Perhaps it helps if you write your payment site operator/bank _private_ emails
asking them to allow other ciphers beside RC4, mine looked like this (actual
site name removed):

    
    
      According to Qualys SSL Labs the site **** [2] only supports the RC4 cipher, 
      and thus is not RFC 7465 compliant [3], and Google Chrome qualifies the site as 
      "Your connection to **** is encrypted with obsolete cryptography."
    
      The site **** is even worse [4], it uses only 768-bit DH key exchange in some 
      situations (instead of 2048).
    
      There is an online tool [5] that you can use to generate/compare 
      configuration for popular web-servers, using the intermediate level is 
      recommended [6].
    
      For your information I sent a similar email last year to **** and they have 
      fixed their problems, and get a nice 'A' grade from SSLLabs now.
    
      Apparently this use of RC4 all comes down due to a mistake in NIST's 
      classification of the severity of the BEAST vulnerability [7], but both Google 
      Chrome[7] and Mozilla Firefox[8] are trying to avoid the use of RC4 completely, 
      and mitigating the BEAST vulnerability is no excuse for not providing good 
      ciphers (in addition to RC4 if you must) when my browser supports TLS 1.2 with 
      AES-GCM which is NOT vulnerable to the BEAST attack.
    
      I suggest you to include the Qualys SSL Labs test when testing sites for 
      PCI-DSS compliance, they are usually quite good at reporting the latest TLS 
      vulnerabilities for a server.
    
      [1] http://www.visaeurope.com/media/images/pci%20dss%20validated%20web%20listing%20march%202015-73-18412.pdf
      [2] https://www.ssllabs.com/ssltest/analyze.html?d=****
     This server accepts the RC4 cipher, which is weak.

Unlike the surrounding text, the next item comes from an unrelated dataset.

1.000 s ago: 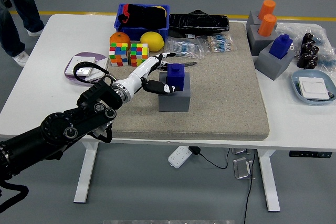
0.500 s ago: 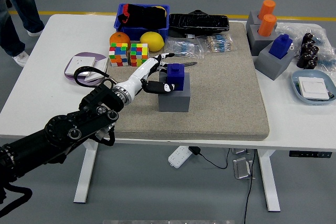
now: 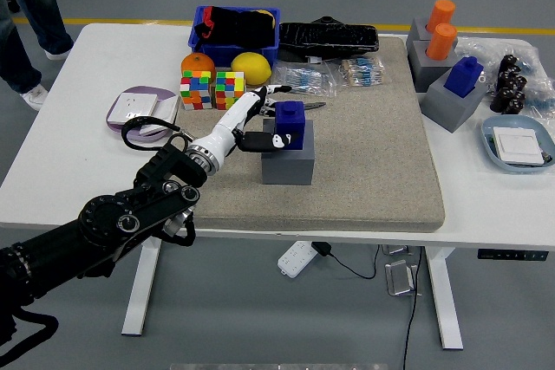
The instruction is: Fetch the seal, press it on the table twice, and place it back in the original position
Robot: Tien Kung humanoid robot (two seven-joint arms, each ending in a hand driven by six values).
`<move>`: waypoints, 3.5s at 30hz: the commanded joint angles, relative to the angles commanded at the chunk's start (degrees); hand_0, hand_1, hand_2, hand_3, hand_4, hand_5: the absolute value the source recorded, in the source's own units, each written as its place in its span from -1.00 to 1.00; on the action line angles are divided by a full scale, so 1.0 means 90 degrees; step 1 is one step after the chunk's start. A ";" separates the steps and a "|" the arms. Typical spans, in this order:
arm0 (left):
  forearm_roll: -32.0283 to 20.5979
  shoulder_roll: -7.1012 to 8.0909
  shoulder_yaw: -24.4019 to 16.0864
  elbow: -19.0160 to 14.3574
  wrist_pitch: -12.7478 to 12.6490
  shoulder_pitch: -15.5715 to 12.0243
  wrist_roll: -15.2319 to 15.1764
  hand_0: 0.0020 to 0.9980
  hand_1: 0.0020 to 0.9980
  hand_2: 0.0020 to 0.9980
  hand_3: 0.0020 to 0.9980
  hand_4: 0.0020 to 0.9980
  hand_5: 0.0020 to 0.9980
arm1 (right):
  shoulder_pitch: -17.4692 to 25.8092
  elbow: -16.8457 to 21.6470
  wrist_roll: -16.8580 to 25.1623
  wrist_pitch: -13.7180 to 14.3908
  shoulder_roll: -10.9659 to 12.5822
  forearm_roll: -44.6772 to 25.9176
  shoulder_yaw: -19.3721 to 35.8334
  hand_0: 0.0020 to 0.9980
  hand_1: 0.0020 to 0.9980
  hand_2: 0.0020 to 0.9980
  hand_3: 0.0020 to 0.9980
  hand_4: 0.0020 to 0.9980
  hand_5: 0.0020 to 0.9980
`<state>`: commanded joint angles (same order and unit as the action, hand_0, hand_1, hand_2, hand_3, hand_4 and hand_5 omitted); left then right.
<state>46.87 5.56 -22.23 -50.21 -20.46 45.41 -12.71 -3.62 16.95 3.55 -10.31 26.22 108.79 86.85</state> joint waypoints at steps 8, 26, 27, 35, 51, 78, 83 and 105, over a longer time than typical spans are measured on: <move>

Grade capped to B.
     Certificate uses a weak signature. When renewing, ensure you upgrade to SHA2.
      [3] https://tools.ietf.org/html/rfc7465
      [4] https://www.ssllabs.com/ssltest/analyze.html?d=****
     This server supports insecure Diffie-Hellman (DH) key exchange parameters. Grade set to F.
     Certificate uses a weak signature. When renewing, ensure you upgrade to SHA2.
     The server supports only older protocols, but not the current best TLS 1.2. Grade capped to B.
     This server accepts the RC4 cipher, which is weak. Grade capped to B.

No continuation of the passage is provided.